### HOW TO COMPLETE THIS TASK
Review the material and extract every line in which the word "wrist" occurs.

§ §

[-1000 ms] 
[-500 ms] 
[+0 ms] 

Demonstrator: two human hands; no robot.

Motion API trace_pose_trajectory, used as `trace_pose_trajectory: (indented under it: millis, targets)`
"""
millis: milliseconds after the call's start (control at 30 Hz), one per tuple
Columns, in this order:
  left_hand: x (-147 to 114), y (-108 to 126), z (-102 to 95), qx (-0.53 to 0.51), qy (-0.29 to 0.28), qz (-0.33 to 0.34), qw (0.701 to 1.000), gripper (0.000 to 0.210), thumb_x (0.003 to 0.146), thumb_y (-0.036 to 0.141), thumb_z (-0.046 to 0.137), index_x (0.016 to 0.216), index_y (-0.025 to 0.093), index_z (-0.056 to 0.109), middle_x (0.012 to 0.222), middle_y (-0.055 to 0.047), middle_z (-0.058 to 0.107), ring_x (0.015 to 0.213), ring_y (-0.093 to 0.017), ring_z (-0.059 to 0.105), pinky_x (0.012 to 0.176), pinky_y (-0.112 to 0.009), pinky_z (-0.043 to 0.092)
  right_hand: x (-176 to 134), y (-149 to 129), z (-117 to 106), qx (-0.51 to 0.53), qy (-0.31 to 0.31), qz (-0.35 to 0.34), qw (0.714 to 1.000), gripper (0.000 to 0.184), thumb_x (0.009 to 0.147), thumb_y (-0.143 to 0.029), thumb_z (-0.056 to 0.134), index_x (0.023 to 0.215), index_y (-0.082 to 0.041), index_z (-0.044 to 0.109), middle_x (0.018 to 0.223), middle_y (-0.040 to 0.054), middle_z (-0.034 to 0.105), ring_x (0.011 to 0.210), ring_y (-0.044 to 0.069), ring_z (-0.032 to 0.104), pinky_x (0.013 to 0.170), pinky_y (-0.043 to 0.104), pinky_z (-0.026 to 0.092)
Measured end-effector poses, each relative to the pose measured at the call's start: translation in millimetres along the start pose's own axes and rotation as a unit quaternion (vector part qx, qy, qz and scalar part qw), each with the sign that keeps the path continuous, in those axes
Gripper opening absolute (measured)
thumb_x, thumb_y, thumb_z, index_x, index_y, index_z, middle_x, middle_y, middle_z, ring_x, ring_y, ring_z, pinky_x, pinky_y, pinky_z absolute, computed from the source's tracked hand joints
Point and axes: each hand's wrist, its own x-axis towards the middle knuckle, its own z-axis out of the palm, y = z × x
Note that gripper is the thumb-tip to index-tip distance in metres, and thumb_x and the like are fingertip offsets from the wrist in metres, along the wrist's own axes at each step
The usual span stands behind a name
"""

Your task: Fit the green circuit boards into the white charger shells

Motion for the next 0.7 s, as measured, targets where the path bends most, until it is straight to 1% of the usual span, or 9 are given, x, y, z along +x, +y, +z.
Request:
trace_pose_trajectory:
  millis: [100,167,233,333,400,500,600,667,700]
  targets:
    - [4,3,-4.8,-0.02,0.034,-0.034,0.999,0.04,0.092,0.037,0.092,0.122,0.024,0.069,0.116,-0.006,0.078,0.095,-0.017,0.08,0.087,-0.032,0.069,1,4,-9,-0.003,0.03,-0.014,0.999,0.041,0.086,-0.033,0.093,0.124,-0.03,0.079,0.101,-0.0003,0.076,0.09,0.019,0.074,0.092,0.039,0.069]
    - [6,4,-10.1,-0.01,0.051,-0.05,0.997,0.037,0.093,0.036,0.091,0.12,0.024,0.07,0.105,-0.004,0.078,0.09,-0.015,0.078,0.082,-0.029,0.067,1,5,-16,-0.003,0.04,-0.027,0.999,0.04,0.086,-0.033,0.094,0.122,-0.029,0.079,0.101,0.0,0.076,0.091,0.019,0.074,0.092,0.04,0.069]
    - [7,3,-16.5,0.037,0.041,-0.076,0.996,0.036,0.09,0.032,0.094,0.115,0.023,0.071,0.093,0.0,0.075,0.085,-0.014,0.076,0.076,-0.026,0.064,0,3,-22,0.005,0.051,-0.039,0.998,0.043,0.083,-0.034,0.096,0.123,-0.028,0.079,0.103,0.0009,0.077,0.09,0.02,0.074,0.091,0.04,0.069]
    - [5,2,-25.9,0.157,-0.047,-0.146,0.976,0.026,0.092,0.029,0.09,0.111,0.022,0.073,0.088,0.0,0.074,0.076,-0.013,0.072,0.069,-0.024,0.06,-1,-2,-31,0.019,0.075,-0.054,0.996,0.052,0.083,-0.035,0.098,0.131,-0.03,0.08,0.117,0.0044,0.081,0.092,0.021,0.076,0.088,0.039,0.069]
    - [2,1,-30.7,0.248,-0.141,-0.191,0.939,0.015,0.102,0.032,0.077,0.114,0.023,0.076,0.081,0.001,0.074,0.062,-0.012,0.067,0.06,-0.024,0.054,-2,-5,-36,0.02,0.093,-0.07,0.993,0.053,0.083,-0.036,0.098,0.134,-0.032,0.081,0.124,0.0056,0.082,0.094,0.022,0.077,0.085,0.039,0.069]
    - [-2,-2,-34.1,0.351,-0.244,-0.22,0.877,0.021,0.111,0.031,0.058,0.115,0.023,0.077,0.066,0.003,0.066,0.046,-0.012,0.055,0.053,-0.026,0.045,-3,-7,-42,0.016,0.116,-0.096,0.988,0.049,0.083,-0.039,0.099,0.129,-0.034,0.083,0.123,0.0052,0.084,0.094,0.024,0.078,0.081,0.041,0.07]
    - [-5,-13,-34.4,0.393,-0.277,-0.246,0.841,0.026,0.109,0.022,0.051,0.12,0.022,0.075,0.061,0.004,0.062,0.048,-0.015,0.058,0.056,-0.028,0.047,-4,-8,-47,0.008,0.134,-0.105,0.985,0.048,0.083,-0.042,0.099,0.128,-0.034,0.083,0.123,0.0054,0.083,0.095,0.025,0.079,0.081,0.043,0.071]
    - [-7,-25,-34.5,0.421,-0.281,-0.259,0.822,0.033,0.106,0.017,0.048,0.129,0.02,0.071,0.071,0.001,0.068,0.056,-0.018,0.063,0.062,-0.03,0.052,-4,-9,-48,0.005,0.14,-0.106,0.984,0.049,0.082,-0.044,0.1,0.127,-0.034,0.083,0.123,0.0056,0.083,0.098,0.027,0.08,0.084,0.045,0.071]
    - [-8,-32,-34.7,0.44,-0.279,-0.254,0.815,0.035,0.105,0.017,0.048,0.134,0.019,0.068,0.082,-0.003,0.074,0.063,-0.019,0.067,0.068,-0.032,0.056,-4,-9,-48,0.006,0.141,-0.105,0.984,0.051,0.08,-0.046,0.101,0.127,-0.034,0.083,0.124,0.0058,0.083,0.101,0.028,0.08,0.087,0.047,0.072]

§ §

### EXPECTED ANSWER
Point and axes: each hand's wrist, its own x-axis towards the middle knuckle, its own z-axis out of the palm, y = z × x
Note that gripper is the thumb-tip to index-tip distance in metres, and thumb_x and the like are fingertip offsets from the wrist in metres, along the wrist's own axes at each step

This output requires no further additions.